The applicant, Shirley Boissier, is the registered owner of unit 502 in the Seven Oaks sectional title scheme in Newlands, Cape Town. She complained that birds perched on the roof above her balcony and deposited excrement onto her balcony and canvas awning. According to her, the trustees had previously permitted bird spikes to be installed above her balcony at her own cost, and those spikes were later removed during painting of the building and not replaced. She repeatedly requested the body corporate to replace them. A prior CSOS dispute was settled on 12 September 2023 after the respondent stated that bird spikes had been reinstalled. The applicant thereafter alleged that the spikes had been installed incorrectly, too far back from the front wall, with the result that bird excrement continued to fall onto her balcony. She brought a fresh CSOS application seeking an order that the respondent install the bird spikes properly. The respondent contended that the spikes had been installed pursuant to the earlier settlement, that there had only been one further reported incident shortly after settlement, that no further incidents had been reported, and that the applicant had not proved that any later excrement came from birds sitting in the roof area covered by the spikes.
The application was dismissed in terms of section 53(1)(a) of the CSOS Act as misconceived and without substance.

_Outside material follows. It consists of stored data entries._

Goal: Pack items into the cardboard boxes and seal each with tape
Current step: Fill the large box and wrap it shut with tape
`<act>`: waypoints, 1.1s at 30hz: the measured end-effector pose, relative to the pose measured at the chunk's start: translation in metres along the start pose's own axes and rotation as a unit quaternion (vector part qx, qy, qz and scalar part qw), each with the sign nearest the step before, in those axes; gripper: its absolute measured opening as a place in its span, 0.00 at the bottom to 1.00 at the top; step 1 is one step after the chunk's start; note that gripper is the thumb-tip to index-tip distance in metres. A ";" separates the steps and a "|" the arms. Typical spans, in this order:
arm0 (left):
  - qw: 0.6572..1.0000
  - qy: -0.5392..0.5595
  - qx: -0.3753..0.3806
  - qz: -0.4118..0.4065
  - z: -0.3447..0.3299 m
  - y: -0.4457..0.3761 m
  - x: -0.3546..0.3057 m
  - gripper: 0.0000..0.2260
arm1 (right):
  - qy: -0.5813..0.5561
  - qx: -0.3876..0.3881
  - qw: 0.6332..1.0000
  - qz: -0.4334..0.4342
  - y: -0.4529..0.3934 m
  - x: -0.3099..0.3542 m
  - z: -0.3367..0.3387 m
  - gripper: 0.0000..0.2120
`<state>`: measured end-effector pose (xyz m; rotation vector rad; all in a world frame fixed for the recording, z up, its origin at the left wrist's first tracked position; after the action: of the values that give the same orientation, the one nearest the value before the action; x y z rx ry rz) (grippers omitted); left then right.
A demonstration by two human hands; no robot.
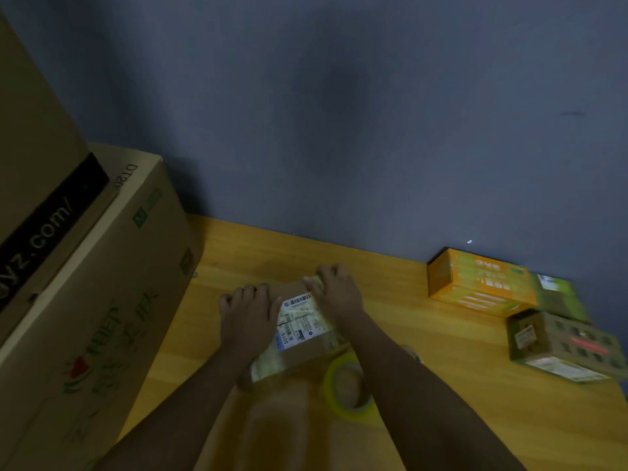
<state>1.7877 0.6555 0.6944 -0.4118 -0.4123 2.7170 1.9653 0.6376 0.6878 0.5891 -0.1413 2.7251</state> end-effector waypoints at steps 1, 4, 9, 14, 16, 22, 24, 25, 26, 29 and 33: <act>1.000 0.001 -0.022 -0.009 0.005 -0.004 -0.001 0.22 | -0.014 -0.018 1.000 0.016 0.000 0.001 0.007 0.22; 0.996 -0.020 -0.079 -0.044 0.017 -0.009 -0.004 0.18 | -0.076 -0.132 0.988 0.026 0.015 0.001 0.034 0.18; 0.993 0.033 -0.054 -0.102 -0.010 0.027 0.003 0.12 | -0.076 -0.144 0.987 0.004 0.071 -0.021 -0.003 0.09; 0.996 0.069 0.007 -0.056 -0.017 0.003 0.007 0.09 | -0.009 -0.129 0.991 0.015 0.072 -0.019 0.000 0.12; 0.998 0.049 0.023 -0.025 -0.022 -0.022 0.014 0.07 | -0.023 -0.142 0.989 0.020 0.048 -0.009 0.010 0.17; 0.995 0.028 0.094 -0.003 -0.066 -0.056 0.026 0.31 | 0.025 -0.025 0.999 0.040 -0.052 0.007 -0.024 0.26; 0.993 0.019 0.118 0.006 -0.082 -0.053 0.032 0.34 | 0.060 0.005 0.998 0.028 -0.068 0.003 -0.046 0.27; 0.992 0.019 0.120 0.019 -0.086 -0.053 0.034 0.34 | 0.079 0.007 0.997 0.023 -0.071 0.000 -0.054 0.28; 0.992 0.015 0.118 0.028 -0.089 -0.054 0.035 0.33 | 0.095 0.003 0.995 0.021 -0.071 -0.002 -0.061 0.28; 0.992 0.006 0.118 0.036 -0.092 -0.054 0.035 0.33 | 0.112 -0.038 0.992 0.041 -0.044 0.000 -0.065 0.31; 0.994 0.006 0.110 0.028 -0.090 -0.052 0.033 0.31 | 0.083 -0.075 0.992 0.057 0.016 0.001 -0.063 0.31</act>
<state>1.8039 0.7355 0.6214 -0.3839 -0.0970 2.7725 1.9349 0.6339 0.6304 0.3187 -0.3440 2.8271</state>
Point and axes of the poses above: each hand's wrist, its own y-axis away from the middle knuckle, its own z-axis out of the back of the hand, x = y × z, the point moved 8 cm from there along -y, towards the middle knuckle, and after that the axes turned 11 degrees about -x, right-handed, at the moved point
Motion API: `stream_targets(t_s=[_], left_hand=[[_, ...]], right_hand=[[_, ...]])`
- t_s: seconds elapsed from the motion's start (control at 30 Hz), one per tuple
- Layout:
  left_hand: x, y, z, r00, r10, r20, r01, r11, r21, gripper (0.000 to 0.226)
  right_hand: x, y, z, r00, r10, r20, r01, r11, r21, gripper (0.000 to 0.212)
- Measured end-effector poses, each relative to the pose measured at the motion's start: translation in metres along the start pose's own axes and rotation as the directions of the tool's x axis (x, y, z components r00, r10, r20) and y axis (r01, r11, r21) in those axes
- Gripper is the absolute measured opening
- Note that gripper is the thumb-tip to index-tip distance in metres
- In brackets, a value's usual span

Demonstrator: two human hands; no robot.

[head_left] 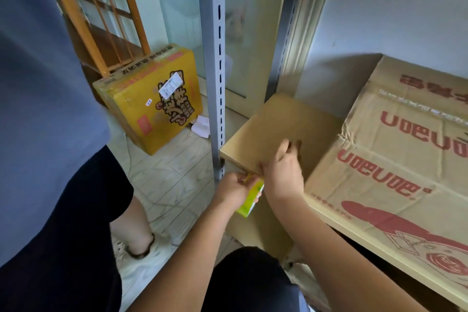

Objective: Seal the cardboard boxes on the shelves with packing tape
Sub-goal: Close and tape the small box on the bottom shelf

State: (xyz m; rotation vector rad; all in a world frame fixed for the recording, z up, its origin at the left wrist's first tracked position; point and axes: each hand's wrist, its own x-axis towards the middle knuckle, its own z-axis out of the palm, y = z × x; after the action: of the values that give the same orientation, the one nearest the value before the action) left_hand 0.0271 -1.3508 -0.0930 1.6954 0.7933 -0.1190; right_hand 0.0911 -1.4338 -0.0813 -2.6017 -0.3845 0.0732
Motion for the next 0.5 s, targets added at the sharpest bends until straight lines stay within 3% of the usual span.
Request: stream_targets(t_s=[0.07, 0.17, 0.23, 0.3, 0.33, 0.4, 0.43, 0.5], left_hand=[[0.003, -0.005, -0.001, 0.999, 0.005, -0.042, -0.002, 0.997, 0.073, 0.035], [-0.003, -0.006, 0.002, 0.981, 0.019, -0.192, 0.039, 0.956, 0.292, 0.058], [-0.016, -0.001, 0.004, 0.928, 0.104, -0.359, 0.121, 0.825, 0.552, 0.064], [-0.037, 0.009, 0.006, 0.916, 0.194, -0.352, 0.128, 0.689, 0.714, 0.051], [-0.048, 0.015, 0.007, 0.936, 0.213, -0.280, 0.085, 0.635, 0.768, 0.043], [-0.070, 0.027, 0.019, 0.985, 0.171, 0.015, -0.101, 0.506, 0.857, 0.036], [-0.081, 0.031, 0.030, 0.974, 0.110, 0.197, -0.225, 0.440, 0.869, 0.041], [-0.101, 0.034, 0.061, 0.877, -0.056, 0.477, -0.430, 0.349, 0.833, 0.047]], right_hand=[[0.001, 0.002, -0.002, 0.999, -0.051, 0.006, 0.051, 0.999, 0.001, 0.059], [-0.012, 0.002, -0.001, 0.970, -0.241, 0.026, 0.241, 0.954, -0.180, 0.045], [-0.031, 0.005, -0.004, 0.864, -0.496, 0.083, 0.497, 0.818, -0.290, 0.039], [-0.055, 0.027, -0.017, 0.753, -0.649, 0.107, 0.641, 0.688, -0.340, 0.035], [-0.069, 0.048, -0.026, 0.738, -0.667, 0.101, 0.654, 0.672, -0.348, 0.032], [-0.101, 0.104, -0.046, 0.815, -0.566, 0.128, 0.573, 0.753, -0.324, 0.022], [-0.117, 0.134, -0.057, 0.871, -0.460, 0.171, 0.491, 0.818, -0.299, 0.016], [-0.140, 0.192, -0.073, 0.921, -0.182, 0.344, 0.299, 0.897, -0.325, 0.036]])
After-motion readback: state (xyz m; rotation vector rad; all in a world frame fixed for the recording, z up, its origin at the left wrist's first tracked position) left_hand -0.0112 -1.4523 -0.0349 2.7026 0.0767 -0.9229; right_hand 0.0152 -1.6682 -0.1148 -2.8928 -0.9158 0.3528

No order as to costs was made.
A CSOS adjudicator may refuse relief and dismiss an application under section 53(1)(a) where the applicant has not established the complaint on a balance of probabilities and, in particular, where the relief sought is not relief contemplated by section 39 of the CSOS Act. Because CSOS is a statutory body, its adjudicators may grant only orders expressly authorised by the Act.
The adjudicator remarked that, given the number of balconies in the building, it seemed improbable that the applicant would be the only owner experiencing bird excrement on a balcony. The adjudicator also observed that the excrement visible in the respondent's photographs appeared to be on the side of the spikes where birds were free to sit, rather than within the protected perimeter. These observations were not essential to the core jurisdictional holding.
The matter illustrates the limits of CSOS adjudicative jurisdiction: even where a factual complaint exists, an adjudicator may grant only relief authorised by section 39 of the CSOS Act. It also underscores that applicants must both prove the factual basis for their complaint on a balance of probabilities and formulate their relief within the statutory framework. The decision reflects the principle, recognised by the Western Cape High Court, that CSOS adjudicators are confined to competent statutory remedies.